Die Ermittlungsgruppe SITG Carpenter konzentriert sich auf die Informationsbeschaffung, die Beweissicherung und die Identifizierung der Täter. Die Polizei will die Familie des Opfers, die Gemeinschaft und ausländische Besucher versichern. Sie behandelt den Fall mit höchster Dringlichkeit und wird keine Anstrengung scheuen, bis Gerechtigkeit hergestellt ist.
Carpenter, 73, war ein langjähriger Forschungsmitarbeiter an der Silliman University in Dumaguete City. Er wurde in seinem Haus im Barangay Ajong in den Kopf geschossen. Auch sein 34-jähriger philippinischer Partner wurde verletzt.

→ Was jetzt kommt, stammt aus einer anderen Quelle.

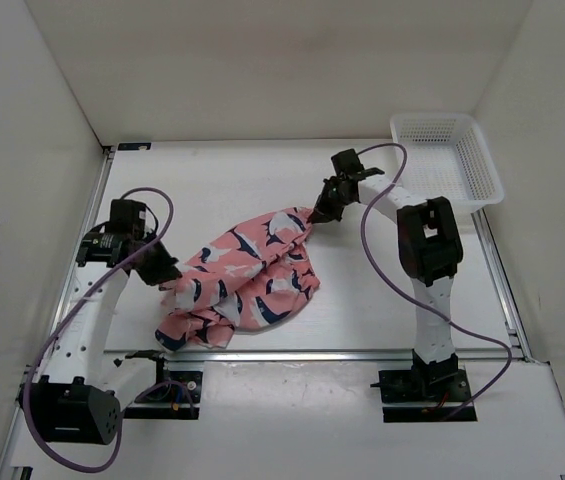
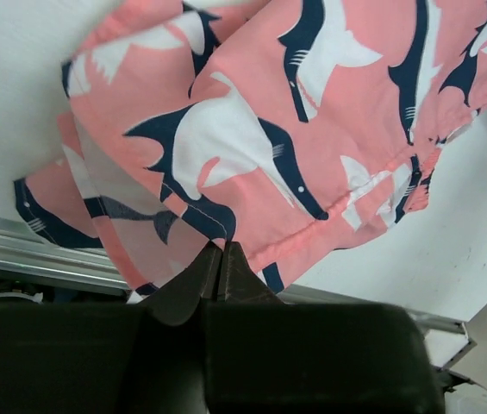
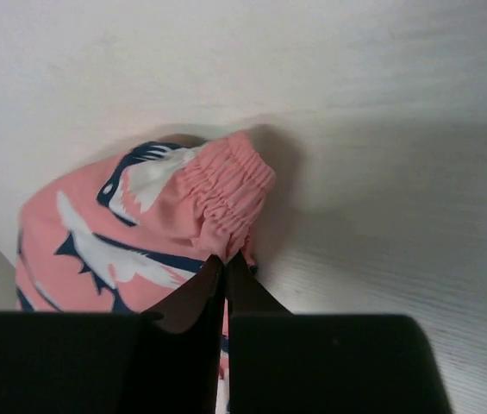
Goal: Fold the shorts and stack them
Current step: Flatten the shorts out
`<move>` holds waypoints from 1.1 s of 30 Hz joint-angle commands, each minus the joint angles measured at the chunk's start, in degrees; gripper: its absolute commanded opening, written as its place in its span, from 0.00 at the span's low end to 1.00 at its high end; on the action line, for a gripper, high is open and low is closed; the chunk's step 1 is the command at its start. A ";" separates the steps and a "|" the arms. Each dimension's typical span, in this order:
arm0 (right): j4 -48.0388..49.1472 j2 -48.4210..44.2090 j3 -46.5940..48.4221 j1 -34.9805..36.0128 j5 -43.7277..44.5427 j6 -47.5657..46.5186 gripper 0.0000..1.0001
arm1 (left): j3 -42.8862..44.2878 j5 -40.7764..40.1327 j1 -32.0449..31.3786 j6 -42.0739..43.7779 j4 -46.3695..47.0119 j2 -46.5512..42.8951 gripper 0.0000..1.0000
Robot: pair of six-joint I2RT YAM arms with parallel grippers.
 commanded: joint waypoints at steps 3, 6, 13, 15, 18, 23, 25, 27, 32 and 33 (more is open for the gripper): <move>0.04 -2.34 11.71 -0.12 0.73 0.20 0.00 | 10.30 -5.72 0.36 2.75 -1.53 5.14 0.10; -0.66 -2.96 22.92 -0.82 0.73 0.20 0.00 | 23.64 -8.00 2.82 5.47 -1.53 11.72 0.10; -0.14 -5.13 48.97 -3.28 -1.54 2.93 0.00 | 65.96 -7.49 7.58 8.82 -1.87 26.14 0.10; 0.39 -10.65 48.13 -3.28 -0.94 1.17 0.00 | 69.02 -6.62 7.58 8.82 -0.57 26.87 0.10; 2.14 -22.41 36.38 -3.28 1.61 -4.36 0.00 | 65.98 -1.53 7.58 8.20 4.60 23.02 0.10; 3.64 -44.64 5.81 -0.48 7.05 -10.61 0.00 | 46.24 2.09 7.58 7.67 10.16 9.06 0.10; 2.94 -51.00 -11.62 0.85 10.21 -10.71 0.00 | 38.14 2.80 7.58 6.89 10.16 4.57 0.10; 2.07 -59.94 -23.02 1.99 15.40 -7.64 0.07 | 24.65 4.72 6.01 5.57 10.69 -2.29 0.10; -8.81 -77.27 -47.04 2.87 25.33 10.16 0.56 | 0.15 6.13 4.85 -1.37 10.69 -11.88 0.77; -11.10 -79.14 -49.16 2.87 26.21 12.22 0.56 | -1.96 6.14 4.85 -2.25 10.69 -11.89 0.79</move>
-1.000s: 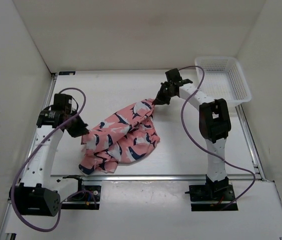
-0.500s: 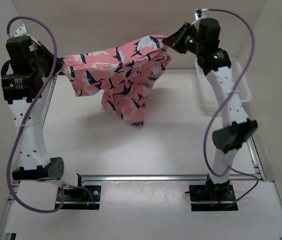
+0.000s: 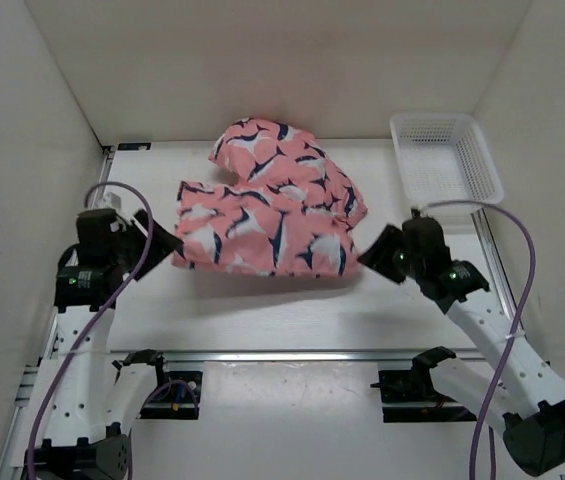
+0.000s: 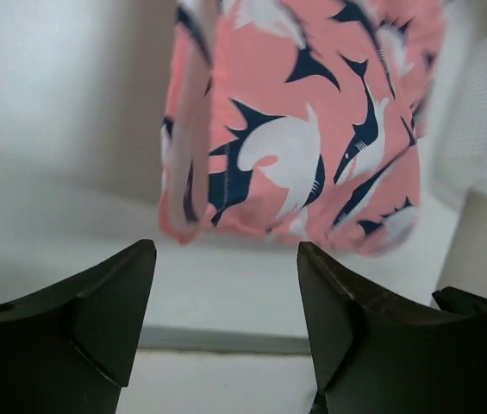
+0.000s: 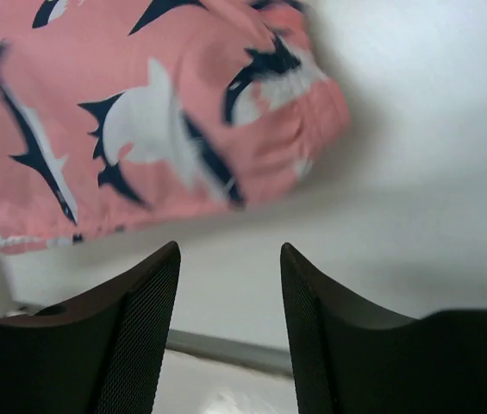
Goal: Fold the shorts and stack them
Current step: Flatten the shorts out
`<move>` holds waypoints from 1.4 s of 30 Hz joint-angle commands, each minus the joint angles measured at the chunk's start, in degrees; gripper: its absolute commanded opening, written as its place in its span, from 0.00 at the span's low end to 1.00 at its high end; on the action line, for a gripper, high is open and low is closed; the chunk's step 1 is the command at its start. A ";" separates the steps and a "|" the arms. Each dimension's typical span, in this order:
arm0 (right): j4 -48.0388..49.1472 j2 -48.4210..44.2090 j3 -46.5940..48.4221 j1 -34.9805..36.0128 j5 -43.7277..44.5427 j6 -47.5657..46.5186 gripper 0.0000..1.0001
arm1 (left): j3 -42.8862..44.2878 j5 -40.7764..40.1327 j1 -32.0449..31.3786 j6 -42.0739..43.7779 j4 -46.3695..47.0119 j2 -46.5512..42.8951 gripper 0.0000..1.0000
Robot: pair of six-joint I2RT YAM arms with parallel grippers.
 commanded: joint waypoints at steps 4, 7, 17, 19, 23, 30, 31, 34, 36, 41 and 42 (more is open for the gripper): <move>-12.15 -10.88 -7.84 -1.00 7.19 13.12 0.56 | -5.93 -5.36 0.35 -5.78 -6.13 5.30 0.65; -13.29 -9.48 -7.84 -1.00 5.34 13.74 0.55 | -4.60 -9.68 0.35 -5.26 -8.87 10.84 0.43; -6.53 -7.89 -16.09 -1.52 -5.39 19.10 0.64 | -17.34 -1.35 0.35 -6.31 0.33 15.76 0.78; -4.77 -6.15 -16.80 -1.53 -6.00 19.10 0.65 | -17.87 -1.34 -0.53 -6.84 1.23 17.52 0.88; -0.73 -1.04 -17.33 -2.14 -7.67 17.79 0.67 | -17.87 -1.34 -0.53 -6.84 5.35 23.32 0.93; 6.83 8.09 -16.19 -5.65 -6.00 15.06 0.67 | -17.17 -1.42 -2.89 -6.84 9.49 33.42 0.68; 9.01 11.07 -16.19 -6.44 -6.00 14.45 0.67 | -16.64 -1.42 -2.90 -6.23 9.49 34.14 0.57; 11.57 17.04 -14.87 -6.45 -5.74 13.83 0.67 | -16.64 -2.04 -2.90 -6.22 10.02 34.67 0.11; 14.56 21.53 -13.39 -6.98 -5.12 11.99 0.65 | -16.03 -2.56 -2.90 -6.22 10.02 34.67 0.10; 17.02 29.54 -7.85 -4.79 -2.93 8.56 0.56 | -14.10 -1.87 -2.90 -6.22 10.02 33.09 0.10; 17.55 31.21 -6.97 -3.91 -1.71 8.55 0.41 | -13.57 -1.86 -2.90 -6.22 10.02 32.48 0.10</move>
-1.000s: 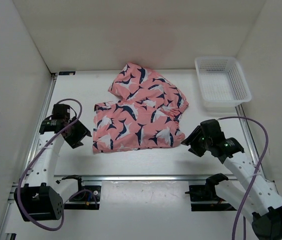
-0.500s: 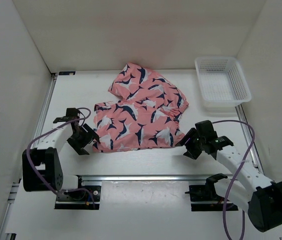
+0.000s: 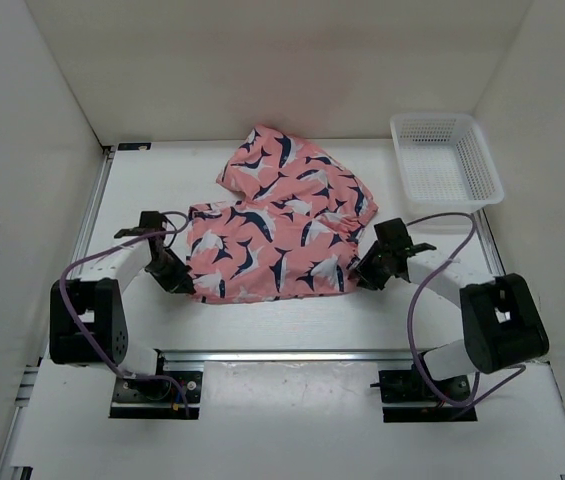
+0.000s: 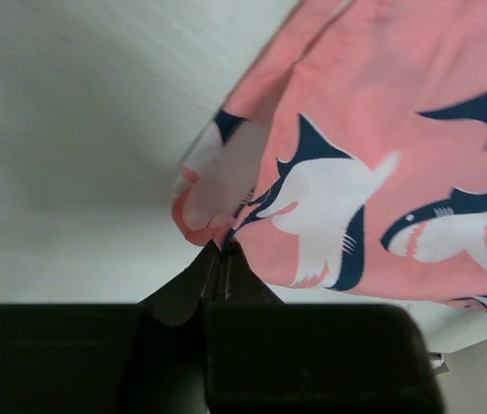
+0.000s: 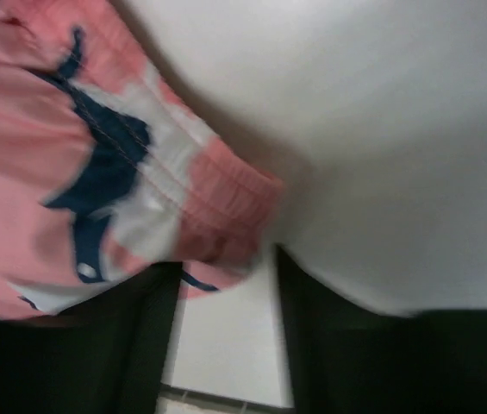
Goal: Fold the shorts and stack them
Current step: Flatten the shorts out
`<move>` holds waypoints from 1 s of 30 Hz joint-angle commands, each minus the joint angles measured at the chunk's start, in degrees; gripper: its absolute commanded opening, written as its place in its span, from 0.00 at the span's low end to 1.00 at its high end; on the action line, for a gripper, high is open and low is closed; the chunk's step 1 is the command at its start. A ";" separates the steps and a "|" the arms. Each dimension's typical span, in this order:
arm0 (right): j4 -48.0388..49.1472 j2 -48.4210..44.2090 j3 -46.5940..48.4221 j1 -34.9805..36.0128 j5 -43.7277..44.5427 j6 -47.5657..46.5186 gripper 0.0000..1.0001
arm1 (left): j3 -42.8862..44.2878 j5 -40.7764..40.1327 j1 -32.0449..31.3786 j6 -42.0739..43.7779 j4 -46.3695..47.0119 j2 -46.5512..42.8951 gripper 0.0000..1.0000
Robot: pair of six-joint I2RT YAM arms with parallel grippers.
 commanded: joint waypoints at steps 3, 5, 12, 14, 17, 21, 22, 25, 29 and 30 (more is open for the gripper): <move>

Das Netzwerk Protect Verde Island Passage und die Wissenschaftsorganisation Advocates of Science and Technology for the People verurteilten die Tat. Sie forderten eine schnelle Untersuchung. Carpenter habe sein Leben der Erforschung der Verde Island Passage gewidmet. Diese Passage ist ein Meereskorridor, der sich über 1,4 Millionen Hektar erstreckt. Er umfasst die Provinzen Batangas, Marinduque, Occidental Mindoro, Oriental Mindoro und Romblon.
Die Silliman University nannte Carpenter einen bedeutenden Forscher. Seine akademische Laufbahn in den Philippinen habe fast fünf Jahrzehnte umfasst. Sie begann 1976 durch Forschungszusammenarbeiten mit dem verstorbenen Nationalwissenschaftler Dr. Angel Alcala. Ihre Partnerschaft habe die Universität als international anerkanntes Zentrum für Meeres- und Küstenforschung etabliert.